» Problem requirements:
Print the data once more, exactly as supplied.

» Recorded information:
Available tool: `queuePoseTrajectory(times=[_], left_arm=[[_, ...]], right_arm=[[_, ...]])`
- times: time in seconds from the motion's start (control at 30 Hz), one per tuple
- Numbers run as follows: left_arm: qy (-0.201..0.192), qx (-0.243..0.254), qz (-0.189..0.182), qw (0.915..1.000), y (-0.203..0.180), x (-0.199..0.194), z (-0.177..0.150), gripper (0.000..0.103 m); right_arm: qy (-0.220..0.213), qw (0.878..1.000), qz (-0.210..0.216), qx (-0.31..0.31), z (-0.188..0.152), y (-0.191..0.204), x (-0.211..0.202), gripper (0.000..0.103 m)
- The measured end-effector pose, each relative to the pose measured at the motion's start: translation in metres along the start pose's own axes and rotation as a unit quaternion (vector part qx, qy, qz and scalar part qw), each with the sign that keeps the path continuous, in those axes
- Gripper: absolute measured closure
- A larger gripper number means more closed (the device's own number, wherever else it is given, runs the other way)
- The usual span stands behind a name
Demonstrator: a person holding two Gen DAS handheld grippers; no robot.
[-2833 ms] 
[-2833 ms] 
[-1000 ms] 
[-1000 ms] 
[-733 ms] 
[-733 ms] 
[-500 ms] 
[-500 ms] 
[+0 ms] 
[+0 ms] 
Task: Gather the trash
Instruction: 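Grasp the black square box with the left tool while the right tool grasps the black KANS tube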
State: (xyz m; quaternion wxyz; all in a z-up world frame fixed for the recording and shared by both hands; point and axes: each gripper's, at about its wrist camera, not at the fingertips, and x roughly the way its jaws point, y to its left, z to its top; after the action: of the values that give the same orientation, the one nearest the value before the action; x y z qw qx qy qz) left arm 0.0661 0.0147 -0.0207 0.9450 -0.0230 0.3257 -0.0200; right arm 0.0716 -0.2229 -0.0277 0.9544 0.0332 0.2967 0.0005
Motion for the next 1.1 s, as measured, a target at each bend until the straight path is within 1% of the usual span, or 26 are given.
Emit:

» Reply to the exercise:
Available tool: `queuePoseTrajectory(times=[_], left_arm=[[_, ...]], right_arm=[[_, ...]])`
- times: time in seconds from the motion's start (control at 30 Hz), one per tuple
- Numbers run as follows: left_arm: qy (-0.201..0.192), qx (-0.243..0.254), qz (-0.189..0.182), qw (0.915..1.000), y (-0.203..0.180), x (-0.199..0.194), z (-0.177..0.150), gripper (0.000..0.103 m); right_arm: qy (-0.220..0.213), qw (0.878..1.000), qz (-0.210..0.216), qx (-0.31..0.31), z (-0.188..0.152), y (-0.191..0.204), x (-0.211..0.202), gripper (0.000..0.103 m)
- The measured end-effector pose, each relative to the pose measured at the motion's start: translation in metres along the start pose's own axes and rotation as a unit quaternion (vector part qx, qy, qz and scalar part qw), each with the sign that keeps the path continuous, in those axes
- Gripper: absolute measured closure
- A larger gripper number means more closed (the device's own number, wherever else it is given, runs the other way)
- The usual span stands behind a name
Demonstrator: a person holding two Gen DAS handheld grippers; no robot.
[-2833 ms] 
[-2833 ms] 
[-1000 ms] 
[-1000 ms] 
[-733 ms] 
[-733 ms] 
[-500 ms] 
[-500 ms] 
[+0 ms] 
[+0 ms] 
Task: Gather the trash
Instruction: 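Grasp the black square box with the left tool while the right tool grasps the black KANS tube
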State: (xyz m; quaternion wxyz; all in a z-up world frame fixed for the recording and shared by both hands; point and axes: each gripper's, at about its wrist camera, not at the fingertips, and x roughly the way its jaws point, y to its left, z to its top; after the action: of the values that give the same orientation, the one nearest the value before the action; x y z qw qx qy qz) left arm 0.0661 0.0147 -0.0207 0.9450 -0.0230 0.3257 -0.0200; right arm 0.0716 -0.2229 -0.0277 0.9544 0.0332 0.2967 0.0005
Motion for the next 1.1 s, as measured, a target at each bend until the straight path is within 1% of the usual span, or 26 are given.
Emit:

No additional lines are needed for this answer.